- Task
Reproduce the data below in full and to the letter, images excepted.

(Collected data)
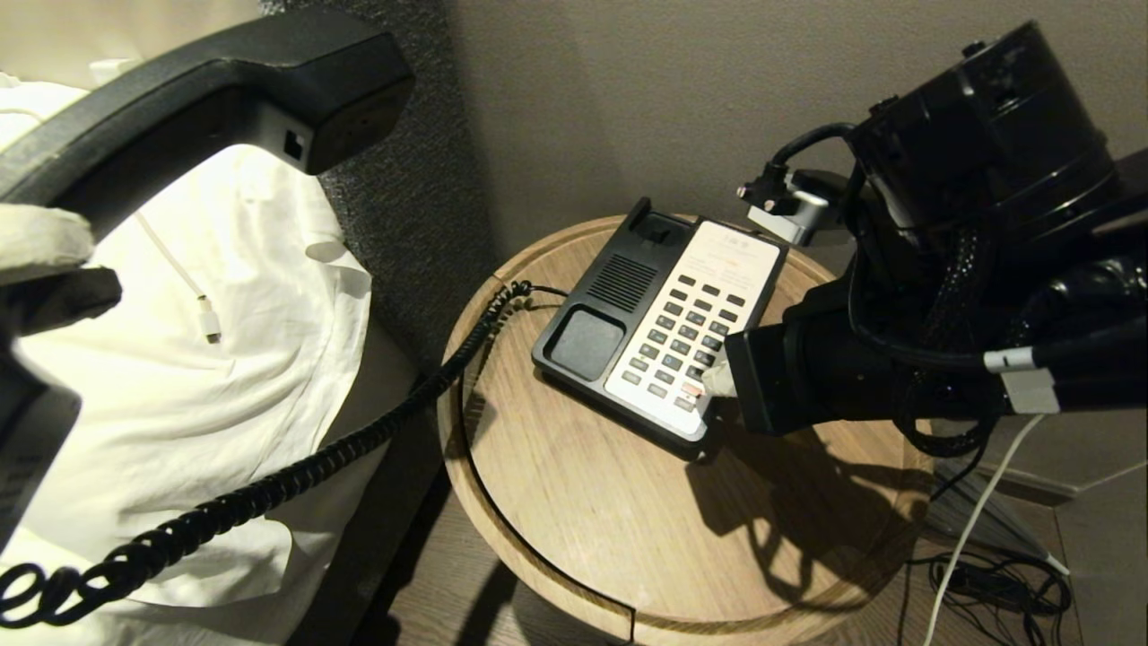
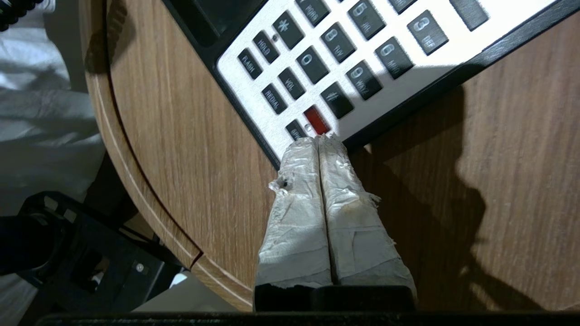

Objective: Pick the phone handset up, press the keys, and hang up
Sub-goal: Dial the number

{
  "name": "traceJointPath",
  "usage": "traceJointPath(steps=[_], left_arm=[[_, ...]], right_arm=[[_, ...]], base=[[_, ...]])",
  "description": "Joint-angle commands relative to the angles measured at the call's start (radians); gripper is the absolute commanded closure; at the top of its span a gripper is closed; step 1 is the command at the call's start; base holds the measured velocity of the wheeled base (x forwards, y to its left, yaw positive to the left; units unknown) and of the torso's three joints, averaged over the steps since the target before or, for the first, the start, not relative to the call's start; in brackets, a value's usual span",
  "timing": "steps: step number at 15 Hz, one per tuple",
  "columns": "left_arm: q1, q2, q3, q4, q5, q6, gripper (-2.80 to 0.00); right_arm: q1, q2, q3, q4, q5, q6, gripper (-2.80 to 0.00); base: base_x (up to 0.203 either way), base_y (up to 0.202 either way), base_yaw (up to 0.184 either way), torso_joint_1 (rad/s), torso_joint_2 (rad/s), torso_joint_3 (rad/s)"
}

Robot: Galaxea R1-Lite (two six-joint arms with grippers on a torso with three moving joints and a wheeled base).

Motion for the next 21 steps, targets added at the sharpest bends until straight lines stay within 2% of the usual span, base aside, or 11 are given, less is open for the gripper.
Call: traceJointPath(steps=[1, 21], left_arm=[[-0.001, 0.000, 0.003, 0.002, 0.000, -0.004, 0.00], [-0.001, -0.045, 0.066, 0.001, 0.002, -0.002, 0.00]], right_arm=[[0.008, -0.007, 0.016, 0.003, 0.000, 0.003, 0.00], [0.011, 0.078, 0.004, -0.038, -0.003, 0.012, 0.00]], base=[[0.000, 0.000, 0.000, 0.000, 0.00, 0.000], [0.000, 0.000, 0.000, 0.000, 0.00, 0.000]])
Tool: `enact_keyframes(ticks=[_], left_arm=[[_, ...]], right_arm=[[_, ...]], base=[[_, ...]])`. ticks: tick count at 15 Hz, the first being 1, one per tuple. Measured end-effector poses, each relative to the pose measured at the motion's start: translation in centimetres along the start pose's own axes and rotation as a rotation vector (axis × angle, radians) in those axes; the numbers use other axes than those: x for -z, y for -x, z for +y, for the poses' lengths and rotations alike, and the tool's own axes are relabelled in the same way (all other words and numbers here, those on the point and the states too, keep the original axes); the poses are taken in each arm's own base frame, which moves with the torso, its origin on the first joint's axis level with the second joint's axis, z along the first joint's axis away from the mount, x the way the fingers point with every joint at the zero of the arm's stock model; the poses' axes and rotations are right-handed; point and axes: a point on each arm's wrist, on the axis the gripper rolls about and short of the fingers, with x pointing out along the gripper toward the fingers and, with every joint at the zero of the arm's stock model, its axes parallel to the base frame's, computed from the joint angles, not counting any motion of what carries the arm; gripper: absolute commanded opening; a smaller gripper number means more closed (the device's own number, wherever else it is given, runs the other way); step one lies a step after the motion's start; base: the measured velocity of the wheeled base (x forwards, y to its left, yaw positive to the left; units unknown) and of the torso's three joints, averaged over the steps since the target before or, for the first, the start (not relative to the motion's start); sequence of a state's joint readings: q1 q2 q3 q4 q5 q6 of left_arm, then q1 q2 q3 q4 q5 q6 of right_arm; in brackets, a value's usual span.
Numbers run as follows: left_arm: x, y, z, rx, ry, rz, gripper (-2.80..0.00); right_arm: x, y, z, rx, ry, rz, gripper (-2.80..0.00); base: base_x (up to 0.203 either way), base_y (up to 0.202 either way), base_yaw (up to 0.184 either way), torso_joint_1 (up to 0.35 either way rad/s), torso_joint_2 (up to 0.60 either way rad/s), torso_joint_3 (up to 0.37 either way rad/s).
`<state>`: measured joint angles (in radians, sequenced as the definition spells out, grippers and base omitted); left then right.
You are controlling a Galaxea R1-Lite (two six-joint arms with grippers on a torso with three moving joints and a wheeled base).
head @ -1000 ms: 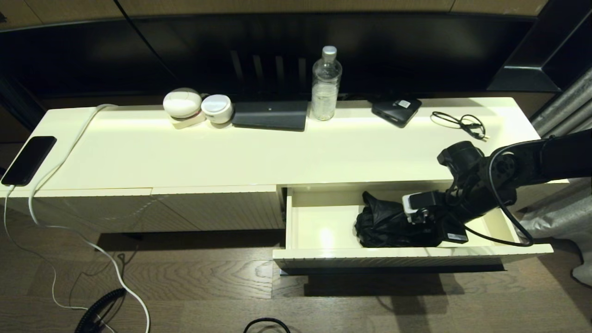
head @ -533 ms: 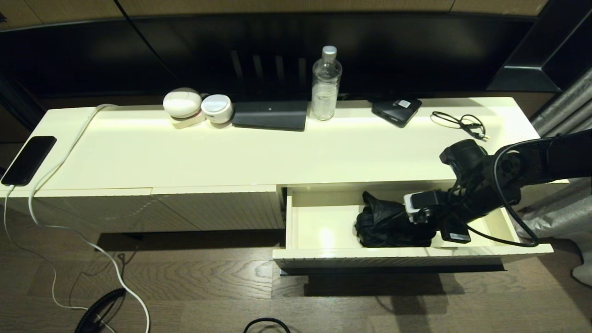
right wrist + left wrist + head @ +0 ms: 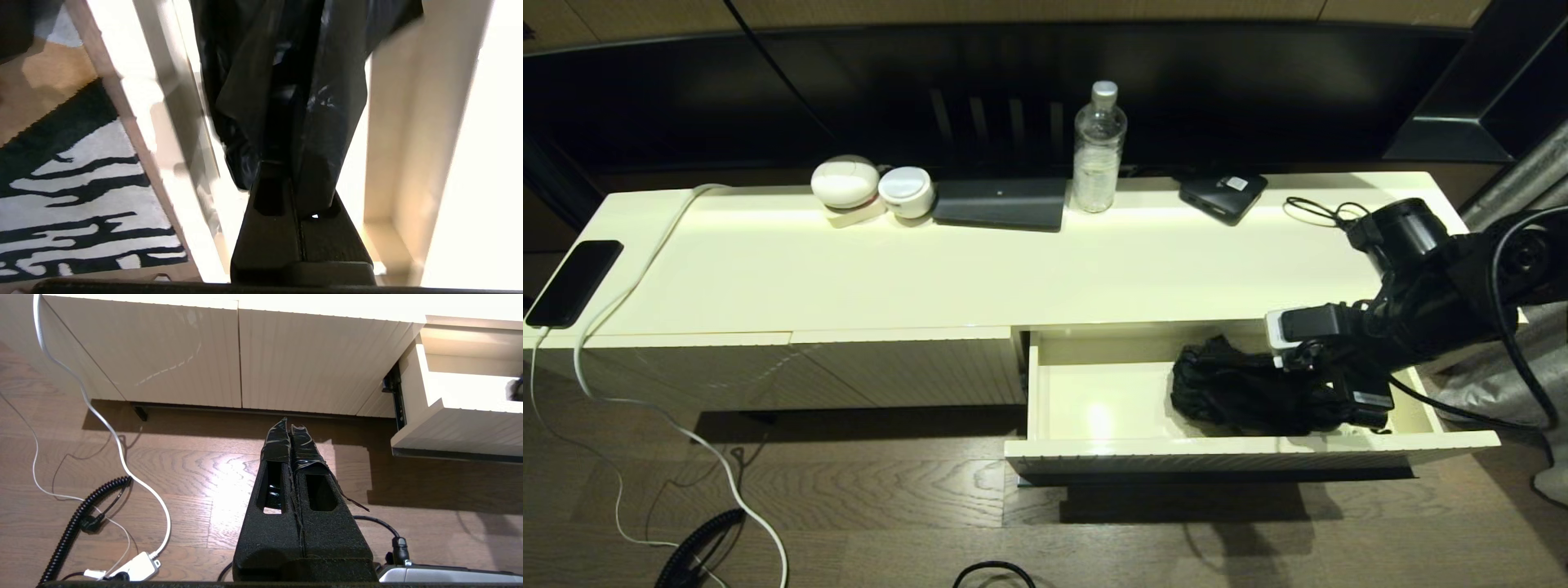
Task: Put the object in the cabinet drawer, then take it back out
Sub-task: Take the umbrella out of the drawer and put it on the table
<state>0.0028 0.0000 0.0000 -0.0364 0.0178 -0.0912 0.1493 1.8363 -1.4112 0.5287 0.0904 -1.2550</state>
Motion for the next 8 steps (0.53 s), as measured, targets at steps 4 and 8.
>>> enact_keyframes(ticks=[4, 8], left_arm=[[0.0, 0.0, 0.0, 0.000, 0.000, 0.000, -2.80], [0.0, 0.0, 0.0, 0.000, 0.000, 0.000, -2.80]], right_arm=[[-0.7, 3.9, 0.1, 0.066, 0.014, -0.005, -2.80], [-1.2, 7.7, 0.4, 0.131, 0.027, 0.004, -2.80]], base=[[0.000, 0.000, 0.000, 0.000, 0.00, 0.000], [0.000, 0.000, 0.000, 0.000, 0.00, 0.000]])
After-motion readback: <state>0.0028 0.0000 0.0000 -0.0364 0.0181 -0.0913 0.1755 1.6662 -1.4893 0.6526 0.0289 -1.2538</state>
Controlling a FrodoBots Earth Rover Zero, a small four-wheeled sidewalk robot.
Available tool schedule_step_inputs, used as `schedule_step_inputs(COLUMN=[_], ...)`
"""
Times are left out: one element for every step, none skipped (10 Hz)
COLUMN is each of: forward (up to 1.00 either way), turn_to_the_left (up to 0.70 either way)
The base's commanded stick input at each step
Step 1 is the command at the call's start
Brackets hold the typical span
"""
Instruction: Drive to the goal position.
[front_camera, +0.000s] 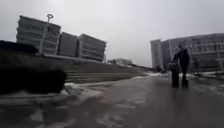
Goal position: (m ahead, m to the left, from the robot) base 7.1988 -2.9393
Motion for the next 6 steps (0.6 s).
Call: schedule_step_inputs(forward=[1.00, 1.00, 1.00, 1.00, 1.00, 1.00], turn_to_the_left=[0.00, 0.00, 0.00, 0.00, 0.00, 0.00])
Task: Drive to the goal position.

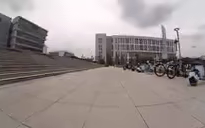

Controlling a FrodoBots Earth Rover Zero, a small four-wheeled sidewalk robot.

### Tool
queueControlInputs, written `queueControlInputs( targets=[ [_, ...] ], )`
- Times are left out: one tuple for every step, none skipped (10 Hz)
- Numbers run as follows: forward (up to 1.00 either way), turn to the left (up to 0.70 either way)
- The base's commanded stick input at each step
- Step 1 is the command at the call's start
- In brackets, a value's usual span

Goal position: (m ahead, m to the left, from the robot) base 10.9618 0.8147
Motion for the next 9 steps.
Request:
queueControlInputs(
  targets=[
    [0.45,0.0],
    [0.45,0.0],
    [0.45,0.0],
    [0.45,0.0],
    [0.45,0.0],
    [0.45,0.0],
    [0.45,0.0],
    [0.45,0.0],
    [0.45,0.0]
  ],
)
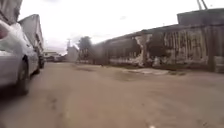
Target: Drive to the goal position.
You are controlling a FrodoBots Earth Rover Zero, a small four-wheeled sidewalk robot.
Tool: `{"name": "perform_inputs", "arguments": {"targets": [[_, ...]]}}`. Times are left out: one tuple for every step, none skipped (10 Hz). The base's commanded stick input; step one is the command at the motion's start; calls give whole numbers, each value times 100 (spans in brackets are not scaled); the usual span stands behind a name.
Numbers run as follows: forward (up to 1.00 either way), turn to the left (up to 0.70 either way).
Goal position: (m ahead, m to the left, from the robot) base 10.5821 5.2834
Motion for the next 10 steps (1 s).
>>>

- Solution for this exercise
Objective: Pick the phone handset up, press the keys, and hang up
Sub-goal: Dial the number

{
  "name": "traceJointPath",
  "usage": "traceJointPath(steps=[_], left_arm=[[_, ...]], right_arm=[[_, ...]], base=[[_, ...]])",
  "description": "Joint-angle commands relative to the angles measured at the call's start (radians); gripper is the absolute commanded closure; at the top of its span a gripper is closed; step 1 is the command at the call's start; base holds the measured velocity of the wheeled base (x forwards, y to its left, yaw positive to the left; units unknown) and of the torso's three joints, averaged over the steps since the target before or, for the first, the start, not relative to the call's start; in brackets, a value's usual span",
  "timing": "steps: step number at 15 Hz, one per tuple",
  "columns": "left_arm: q1, q2, q3, q4, q5, q6, gripper (-2.80 to 0.00); right_arm: q1, q2, q3, q4, q5, q6, gripper (-2.80 to 0.00); base: base_x (up to 0.203 either way), base_y (up to 0.202 either way), base_yaw (up to 0.184 either way), torso_joint_1 (rad/s), torso_joint_2 (rad/s), torso_joint_3 (rad/s)"
}

Robot: Galaxea R1-Lite (two six-joint arms with grippers on a torso with three moving joints and a wheeled base).

Motion for the next 21 steps, targets added at the sharpest bends until straight lines stay within 2% of the usual span, base aside, or 11 are given, less is open for the gripper.
Call: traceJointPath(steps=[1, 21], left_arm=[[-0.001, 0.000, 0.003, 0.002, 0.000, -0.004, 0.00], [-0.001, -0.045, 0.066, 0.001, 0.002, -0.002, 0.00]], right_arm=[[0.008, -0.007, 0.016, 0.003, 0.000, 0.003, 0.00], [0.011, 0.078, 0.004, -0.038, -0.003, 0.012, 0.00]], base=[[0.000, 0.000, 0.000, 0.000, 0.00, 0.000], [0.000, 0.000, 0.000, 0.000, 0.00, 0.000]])
Tool: `enact_keyframes(ticks=[_], left_arm=[[_, ...]], right_arm=[[_, ...]], base=[[_, ...]])`. ticks: tick count at 15 Hz, the first being 1, one per tuple. Measured end-effector poses, each relative to the pose measured at the motion's start: translation in centimetres along the start pose's own axes and rotation as a rotation vector (axis × angle, radians) in those axes; the numbers use other axes than those: x for -z, y for -x, z for +y, for the poses' lengths and rotations alike, and the tool's own axes are relabelled in the same way (all other words and numbers here, those on the point and the states too, keep the original axes); the poses are taken in each arm's own base frame, which moves with the torso, its origin on the first joint's axis level with the second joint's axis, z along the first joint's axis away from the mount, x the way the fingers point with every joint at the zero of the arm's stock model; the poses' axes and rotations are right-handed; point and axes: a point on each arm's wrist, on the axis the gripper rolls about and short of the fingers, with x pointing out along the gripper toward the fingers and, with every joint at the zero of the arm's stock model, its axes parallel to the base frame's, computed from the joint angles, not counting any motion of what carries the arm; gripper: absolute commanded opening; a smaller gripper number means more closed (the device's own number, wherever else it is given, runs the other way); step one lies a step after the motion's start; base: the measured velocity of the wheeled base (x forwards, y to its left, yaw positive to the left; units unknown) and of the torso's three joints, averaged over the steps since the target before or, for the first, the start (not relative to the motion's start); sequence of a state's joint readings: q1 q2 q3 q4 q5 q6 of left_arm, then q1 q2 q3 q4 q5 q6 of right_arm; in brackets, a value's usual span.
Numbers run as follows: left_arm: x, y, z, rx, ry, rz, gripper (-2.80..0.00); right_arm: x, y, z, rx, ry, rz, gripper (-2.80..0.00); base: base_x (up to 0.203 either way), base_y (up to 0.202 either way), base_yaw (up to 0.184 either way), torso_joint_1 (up to 0.35 either way rad/s), torso_joint_2 (up to 0.60 either way rad/s), torso_joint_3 (up to 0.37 either way rad/s).
`<state>`: measured joint angles (in radians, sequenced as the definition spells out, grippers and base omitted); left then right.
You are controlling a Galaxea R1-Lite (two six-joint arms with grippers on a torso with three moving joints and a wheeled base).
head @ -1000 ms: 
head @ -533 ms: 
right wrist + left wrist + head @ +0 ms: 
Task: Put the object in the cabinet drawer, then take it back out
Sub-task: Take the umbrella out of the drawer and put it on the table
<state>0.0028 0.0000 0.0000 -0.0364 0.0178 -0.0912 0.1493 1.8363 -1.4112 0.5287 0.0904 -1.2550</state>
Motion for the next 8 steps (0.53 s), as measured, targets at steps 4 and 8.
>>> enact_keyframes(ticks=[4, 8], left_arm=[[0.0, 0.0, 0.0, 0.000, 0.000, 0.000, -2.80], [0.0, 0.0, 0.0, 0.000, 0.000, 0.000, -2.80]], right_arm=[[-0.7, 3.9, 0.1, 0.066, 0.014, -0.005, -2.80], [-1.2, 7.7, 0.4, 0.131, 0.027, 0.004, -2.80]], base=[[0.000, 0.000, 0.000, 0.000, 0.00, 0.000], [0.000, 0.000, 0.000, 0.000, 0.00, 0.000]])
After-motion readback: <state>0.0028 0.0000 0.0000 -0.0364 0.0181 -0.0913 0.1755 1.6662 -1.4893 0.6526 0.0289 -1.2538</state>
Controlling a FrodoBots Earth Rover Zero, a small four-wheeled sidewalk robot.
Available tool schedule_step_inputs, used as `schedule_step_inputs(COLUMN=[_], ...)`
"""
Times are left out: one element for every step, none skipped (10 Hz)
COLUMN is each of: forward (up to 1.00 either way), turn_to_the_left (up to 0.70 either way)
The base's commanded stick input at each step
Step 1 is the command at the call's start
Brackets hold the typical span
"""
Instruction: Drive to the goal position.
[front_camera, +0.000s] 
Goal position: (m ahead, m to the left, from the robot) base 7.1988 -2.9393
Motion for the next 6 steps (0.6 s).
Call: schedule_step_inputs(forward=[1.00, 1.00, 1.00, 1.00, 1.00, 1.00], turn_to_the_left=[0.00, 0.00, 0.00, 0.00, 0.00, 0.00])
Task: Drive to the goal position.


Controlling a FrodoBots Earth Rover Zero, a small four-wheeled sidewalk robot.

### Tool
queueControlInputs, written `queueControlInputs( targets=[ [_, ...] ], )`
- Times are left out: one tuple for every step, none skipped (10 Hz)
- Numbers run as follows: forward (up to 1.00 either way), turn to the left (up to 0.70 either way)
- The base's commanded stick input at each step
- Step 1 is the command at the call's start
- In brackets, a value's usual span

Goal position: (m ahead, m to the left, from the robot) base 10.9618 0.8147
Motion for the next 9 steps.
Request:
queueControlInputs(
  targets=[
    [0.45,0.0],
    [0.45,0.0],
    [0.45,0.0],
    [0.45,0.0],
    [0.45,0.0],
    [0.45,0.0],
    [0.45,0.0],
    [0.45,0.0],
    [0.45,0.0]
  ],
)
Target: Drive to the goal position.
You are controlling a FrodoBots Earth Rover Zero, a small four-wheeled sidewalk robot.
Tool: `{"name": "perform_inputs", "arguments": {"targets": [[_, ...]]}}`. Times are left out: one tuple for every step, none skipped (10 Hz). The base's commanded stick input; step one is the command at the motion's start; calls give whole numbers, each value times 100 (spans in brackets are not scaled); the usual span stands behind a name.
Numbers run as follows: forward (up to 1.00 either way), turn to the left (up to 0.70 either way).
Goal position: (m ahead, m to the left, from the robot) base 10.5821 5.2834
Motion for the next 10 steps (1 s).
>>>

Work on this exercise is done.